Berlin (awp/afp) - Conglomérat historique en Allemagne, Thyssenkrupp a amorcé le limogeage de son patron. La procédure marque la dernière étape du duel opposant la vieille garde du géant qui prépare sa scission à plusieurs fonds actionnaires, dans un paysage industriel allemand en plein bouleversement.

Guido Kerkhoff, en poste depuis seulement 14 mois, était sous pression pour sortir Thyssenkrupp de sa mauvaise passe. Mardi, deux instances du conseil de surveillance ont recommandé "d'entamer des négociations pour mettre fin rapidement" à son mandat.

Son défi était triple: planifier la scission du conglomérat en deux entités cotées distinctes, trouver un plan B après l'échec de la fusion dans l'acier de Thyssen avec l'indien Tata et enfin sortir du giron du groupe la très rentable division des ascenseurs, concurrente du lucernois Schindler.

Déjà membre du conseil de surveillance, M. Kerkhoff avait été placé à la tête de Thyssenkrupp en juillet 2018, après la démission surprise du directeur général, Heinrich Hiesinge, et du président de son conseil de surveillance, Ulrich Lehner.

"Terrorisme psychologique"

Brisant l'omerta de rigueur au sein des grands vaisseaux industriels, les deux dirigeants s'étaient dit victimes de "terrorisme psychologique" face aux pressions de deux de ses principaux actionnaires, les redoutés fonds activistes Cevian et Elliott.

Cevian, qui détient 18% des droits de vote, et Elliott (moins de 3%), exigent depuis des années une mutation plus rapide du vieux conglomérat qui fabrique aussi bien des ascenseurs que des sous-marins et composants automobiles. Le géant propose en outre des installations industrielles clés en main.

Leur stratégie prioritaire consiste à multiplier les cessions susceptibles d'augmenter les marges du groupe et de faire remonter le cours de l'action. La plus rentable des activités de Thyssenkrupp, la fabrication d'ascenseurs dont la valorisation est estimée entre 15 et 17 milliards d'euros, s'est ainsi retrouvée au coeur de leur bras de fer avec Guido Kerkhoff.

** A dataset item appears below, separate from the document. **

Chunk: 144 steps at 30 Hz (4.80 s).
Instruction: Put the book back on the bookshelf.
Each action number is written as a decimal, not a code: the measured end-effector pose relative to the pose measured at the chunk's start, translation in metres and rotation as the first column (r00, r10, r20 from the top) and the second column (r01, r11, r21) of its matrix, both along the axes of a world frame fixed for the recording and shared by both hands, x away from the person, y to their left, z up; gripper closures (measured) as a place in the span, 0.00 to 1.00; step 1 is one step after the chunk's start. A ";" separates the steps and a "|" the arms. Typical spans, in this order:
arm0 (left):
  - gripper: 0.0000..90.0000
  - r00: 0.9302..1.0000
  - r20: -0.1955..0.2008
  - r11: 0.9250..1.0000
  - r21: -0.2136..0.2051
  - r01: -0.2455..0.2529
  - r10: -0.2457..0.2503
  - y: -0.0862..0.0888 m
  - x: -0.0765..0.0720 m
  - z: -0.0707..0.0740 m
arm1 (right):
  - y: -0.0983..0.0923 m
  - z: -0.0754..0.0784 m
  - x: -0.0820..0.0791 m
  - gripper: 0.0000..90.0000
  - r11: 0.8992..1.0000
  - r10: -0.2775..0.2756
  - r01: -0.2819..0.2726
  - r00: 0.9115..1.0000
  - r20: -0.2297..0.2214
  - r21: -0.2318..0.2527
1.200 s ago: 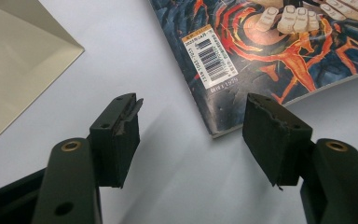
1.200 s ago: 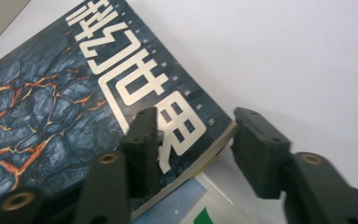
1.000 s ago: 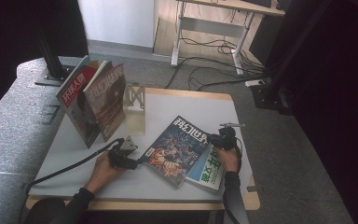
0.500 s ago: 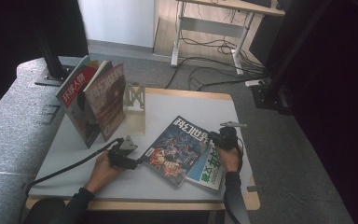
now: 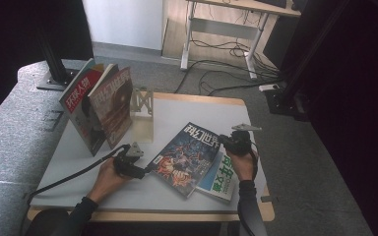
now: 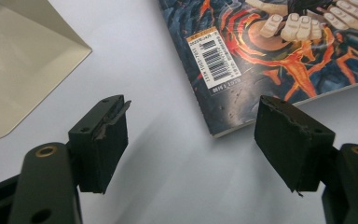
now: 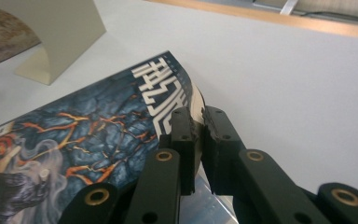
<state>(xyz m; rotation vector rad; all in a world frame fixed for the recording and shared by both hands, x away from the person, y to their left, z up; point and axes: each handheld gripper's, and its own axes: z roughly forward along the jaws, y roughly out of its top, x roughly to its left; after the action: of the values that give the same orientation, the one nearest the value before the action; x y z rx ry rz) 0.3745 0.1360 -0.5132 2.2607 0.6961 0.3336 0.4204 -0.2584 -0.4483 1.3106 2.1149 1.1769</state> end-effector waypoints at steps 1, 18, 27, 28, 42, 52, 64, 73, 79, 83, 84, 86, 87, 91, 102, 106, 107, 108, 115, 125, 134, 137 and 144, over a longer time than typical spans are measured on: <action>0.27 1.000 0.001 1.000 -0.002 0.003 -0.003 0.000 0.000 0.001 | 0.002 0.003 -0.002 0.91 1.000 0.005 -0.005 1.000 0.009 -0.004; 0.21 0.996 0.007 0.996 0.005 0.090 -0.091 -0.020 0.006 0.020 | 0.012 0.048 -0.032 0.90 0.995 0.097 -0.100 0.986 0.132 0.015; 0.21 0.994 -0.007 0.992 -0.054 0.111 -0.111 -0.033 0.023 0.036 | 0.019 0.067 -0.048 0.91 0.986 0.167 -0.169 0.971 0.172 -0.003; 0.22 0.993 -0.011 0.991 -0.060 0.117 -0.118 -0.034 0.025 0.037 | 0.020 0.069 -0.049 0.91 0.985 0.172 -0.173 0.970 0.174 -0.008; 0.24 0.975 -0.095 0.978 -0.074 0.196 -0.202 -0.049 0.052 0.026 | 0.026 0.080 -0.060 0.90 0.976 0.219 -0.218 0.953 0.207 -0.030; 0.39 0.952 -0.176 0.967 -0.098 0.234 -0.248 -0.050 0.053 0.025 | 0.031 0.084 -0.065 0.90 0.968 0.250 -0.245 0.940 0.233 -0.048; 0.63 0.946 -0.180 0.958 -0.150 0.244 -0.269 -0.038 0.048 0.030 | 0.035 0.088 -0.070 0.89 0.963 0.269 -0.266 0.930 0.250 -0.047; 0.79 0.936 -0.155 0.942 -0.175 0.287 -0.315 -0.036 0.037 0.038 | 0.031 0.088 -0.072 0.89 0.966 0.257 -0.257 0.930 0.262 -0.035; 0.82 0.953 -0.064 0.940 -0.199 0.279 -0.296 -0.028 0.031 0.048 | 0.024 0.094 -0.076 0.90 0.970 0.239 -0.242 0.928 0.287 -0.025; 0.83 0.954 -0.024 0.934 -0.210 0.288 -0.299 -0.020 0.022 0.046 | 0.021 0.096 -0.078 0.90 0.970 0.238 -0.241 0.925 0.297 -0.027; 0.84 0.954 -0.017 0.933 -0.214 0.290 -0.301 -0.018 0.020 0.045 | 0.021 0.095 -0.078 0.91 0.971 0.235 -0.239 0.924 0.301 -0.023; 0.86 0.954 -0.006 0.933 -0.209 0.292 -0.300 -0.014 0.015 0.043 | 0.020 0.094 -0.078 0.91 0.971 0.234 -0.240 0.924 0.303 -0.018; 0.87 0.953 0.000 0.934 -0.200 0.296 -0.302 -0.012 0.013 0.043 | 0.020 0.094 -0.078 0.91 0.970 0.238 -0.244 0.923 0.303 -0.018; 0.89 0.951 0.011 0.934 -0.183 0.306 -0.310 -0.006 0.002 0.043 | 0.021 0.095 -0.078 0.91 0.968 0.247 -0.251 0.920 0.306 -0.025; 0.92 0.942 0.069 0.925 -0.176 0.335 -0.328 0.005 -0.016 0.038 | 0.030 0.104 -0.081 0.90 0.956 0.280 -0.292 0.902 0.329 -0.014; 0.92 0.939 0.091 0.925 -0.168 0.342 -0.330 0.007 -0.022 0.037 | 0.031 0.108 -0.082 0.88 0.950 0.295 -0.312 0.894 0.338 -0.005; 0.92 0.939 0.091 0.924 -0.169 0.342 -0.331 0.007 -0.023 0.037 | 0.031 0.108 -0.082 0.88 0.950 0.296 -0.314 0.893 0.339 -0.003; 0.92 0.939 0.094 0.924 -0.168 0.343 -0.331 0.008 -0.023 0.036 | 0.032 0.108 -0.082 0.87 0.949 0.296 -0.315 0.893 0.340 -0.001; 0.92 0.936 0.103 0.920 -0.179 0.349 -0.336 0.010 -0.026 0.035 | 0.030 0.105 -0.081 0.71 0.939 0.324 -0.345 0.886 0.333 0.003; 0.92 0.935 0.101 0.918 -0.181 0.352 -0.339 0.012 -0.027 0.034 | 0.033 0.073 -0.076 0.49 0.914 0.374 -0.401 0.892 0.255 0.062; 0.91 0.941 0.094 0.924 -0.180 0.336 -0.324 0.012 -0.030 0.034 | 0.041 0.027 -0.074 0.50 0.904 0.402 -0.417 0.904 0.148 0.091; 0.91 0.943 0.094 0.927 -0.177 0.332 -0.320 0.011 -0.031 0.034 | 0.042 0.016 -0.075 0.57 0.903 0.402 -0.416 0.907 0.128 0.107; 0.90 0.948 0.087 0.932 -0.178 0.317 -0.306 0.014 -0.033 0.029 | 0.041 0.003 -0.084 0.80 0.897 0.404 -0.419 0.906 0.126 0.143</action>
<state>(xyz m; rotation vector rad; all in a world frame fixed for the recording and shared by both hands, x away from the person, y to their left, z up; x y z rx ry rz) 0.3413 0.1496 -0.4839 2.1257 0.3143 0.1682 0.3367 -0.2171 -0.4455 0.8643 2.3354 1.5824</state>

Le nouveau dirigeant avait ouvert la porte en septembre à une vente de tout ou partie de cette activité, profitant de l'intérêt exprimé par le suédois Kone, mais les fonds actionnaires exigent eux une introduction en Bourse. Membre du Dax depuis la création de l'indice, Thyssenkrupp vient d'en être chassé pour rejoindre les valeurs moyennes du MDax, signe du déclin de sa valeur boursière, qui a fondu de près de 60% depuis 2018.

Obsolète

Et le conglomérat, formellement né de la fusion en 1998 des deux géants de l'acier Thyssen et Krupp, n'est pas le seul à plier face aux appels des actionnaires à démanteler ces cathédrales industrielles jugées obsolètes. Ainsi Siemens, autre "konzern" historique réunissant différentes activités sous un même toit, est en pleine réorganisation.

Son charismatique directeur général, Joe Kaeser, connu pour ses prises de positions politiques face à l'extrême-droite allemande, est en interne en train d'être poussé vers la sortie, assure la presse allemande à intervalles réguliers. Chez Thyssenkrupp, M. Kerkhoff sera remplacé temporairement par Martina Merz, actuelle cheffe du conseil de surveillance, et membre de la nouvelle garde toute disposée à scinder le groupe.

Dans un communiqué transmis à l'AFP, l'actionnaire Cevian a d'ailleurs affirmé soutenir "pleinement la nomination de Martina Merz" et appelé à une "accélération du processus de transformation dont Thyssenkrupp a un besoin urgent".

Si sa nomination par intérim était validée, Martina Merz, 56 ans, deviendrait la première femme à diriger une entreprise allemande de cette envergure, les 30 grandes entreprises allemandes cotées au Dax étant toutes dirigées par des hommes.